1. Agent outage fire drill
Date: 2026-03-16 Status: Proposed
Hypothesis
After several months of agent autonomy, engineering teams will have difficulty operating without agents — not because agents are better, but because humans have lost familiarity with their own codebases and workflows. Specifically:
- Tasks that took a predictable amount of time pre-autonomy will take significantly longer post-autonomy, even though the humans involved are the same people who built the systems.
- Domain experts will need a reorientation period before they can implement effectively in subsystems they nominally own.
- The team may not recognise the extent of their dependency until the agents are removed.
This tests the core claim from Bainbridge (1983): automation removes the practice that keeps operators skilled enough to intervene when automation fails. If the claim holds for software development, an agent outage — even a planned one — should produce measurable degradation in human performance.
Why this matters beyond the experiment
This is chaos engineering for human capability. Netflix's Chaos Monkey kills production servers to prove the infrastructure can survive failures. This experiment kills the agent to prove the people can survive without it. The same logic applies: if you haven't tested the failure mode, you don't know whether you can handle it.
Agent outages are not hypothetical. Infrastructure fails, API keys expire, providers have incidents, budgets get cut.
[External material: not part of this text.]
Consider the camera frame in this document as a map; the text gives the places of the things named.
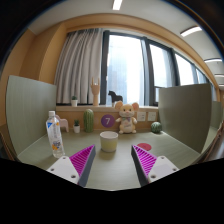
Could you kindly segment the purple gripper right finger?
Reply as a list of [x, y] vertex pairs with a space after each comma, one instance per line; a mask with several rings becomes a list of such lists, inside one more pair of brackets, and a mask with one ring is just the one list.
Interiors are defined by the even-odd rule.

If the team cannot function during a two-week outage, the organisation has an undisclosed single point of failure in its engineering capability. This experiment surfaces that risk while there's still time to address it.
Design
Prerequisites
- A repo that has been operating with agent autonomy for at least three months (long enough for habits to shift)
- Pre-autonomy baseline data: typical task completion times, PR throughput, defect rates from before agents were introduced
- Team buy-in — this needs to be framed as a resilience exercise, not a punishment
Setup
Select a two-week window. Avoid periods with major deadlines or releases. The point is to measure normal work under normal conditions, minus the agents.
Disable agent access. No agent-produced PRs, no agent reviews, no agent triage. Humans handle the full development lifecycle as they did before autonomy.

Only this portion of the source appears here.